PROVIDING children with strong male role models, such as local sporting heroes, is one of several steps proposed to improve literacy in Bradford.

Earlier this year a campaign to make Bradford a "literacy hub" was set up to improve the district's lower than average literacy levels, and those behind it have ambitious plans to get more children reading over the next three years of the project, which is a partnership of the National Literacy Trust and Bradford Council.

It will see links forged with Bradford City Football Club, Bradford Bulls and Yorkshire Cricket Club, with players acting as ambassadors to help encourage youngsters to pick up a book.

Three main areas of focus for the literacy campaign will be in the Eccleshill, Keighley Central and Toller wards, all areas identified as having high levels of literacy problems.

A hundred families of young children at risk of falling behind will be helped to improve the children's reading levels before they begin school, and work will be done involving children's centres and schools.

In these and many other areas of the city, experts say fathers do not always take an active part in their children's education, and so the aim is to both get them involved and to provide other male role models to take a role in their education.

The project will also bring a literacy link to local festivals and events, such as the newly launched Bradford Literature Festival and train male care volunteers to engage youngsters in reading.

Imran Hafeez, Bradford Literacy Hub Manager, said that people who do not speak English as their first language may be encouraged to get into reading and writing through their first language, with the hope that their love for reading will then spread to English texts.

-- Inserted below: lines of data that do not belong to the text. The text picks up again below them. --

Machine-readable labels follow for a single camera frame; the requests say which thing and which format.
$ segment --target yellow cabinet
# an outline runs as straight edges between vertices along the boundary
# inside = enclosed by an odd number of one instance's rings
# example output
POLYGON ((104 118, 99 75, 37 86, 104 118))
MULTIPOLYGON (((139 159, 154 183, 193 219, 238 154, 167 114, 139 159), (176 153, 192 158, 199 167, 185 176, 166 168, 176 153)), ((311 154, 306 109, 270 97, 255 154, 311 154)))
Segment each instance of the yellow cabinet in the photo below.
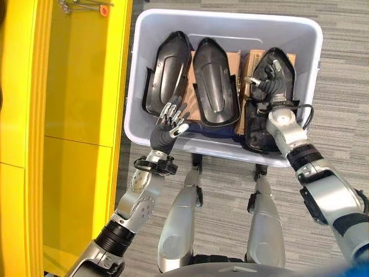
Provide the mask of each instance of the yellow cabinet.
POLYGON ((114 208, 132 0, 59 2, 0 26, 0 276, 63 275, 114 208))

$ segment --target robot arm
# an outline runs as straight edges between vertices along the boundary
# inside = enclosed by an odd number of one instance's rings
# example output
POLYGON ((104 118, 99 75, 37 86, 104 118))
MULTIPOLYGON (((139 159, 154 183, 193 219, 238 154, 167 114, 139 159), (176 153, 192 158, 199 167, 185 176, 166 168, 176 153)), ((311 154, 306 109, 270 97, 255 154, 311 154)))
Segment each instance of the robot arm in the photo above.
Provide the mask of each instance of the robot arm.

The Saif-ul-Malook festival, based on the popular Punjabi text, held its inaugural event in September, and in future years will incorporate workshops with children, using the familiar text to improve their reading skills. Popular Slovak stories will similarly be used within the Eastern European communities.

Mr Hafeez, said it was important that the "champions" of this scheme came from within the communities, rather than a council officer telling people what to do.

He said: "The issue we have identified in some areas is that there aren't really male role models. In early years a lot of the teachers are women and sometimes fathers don't get as involved in school and reading. I don't know if its because some families still have ideas about traditional roles and fathers being the bread winner.

"There is an impact on children's attention when male carers are involved in telling them stories or reading with them.

"We want to train literacy champions to spread the message. Someone in a nice shirt and tie may not have the resonance as someone who lives in that community who is a familiar face and has come up through that community."

Boxer Tasif Khan and Bradford City striker James Hanson have already been involved, helping launch the literacy hub campaign in September.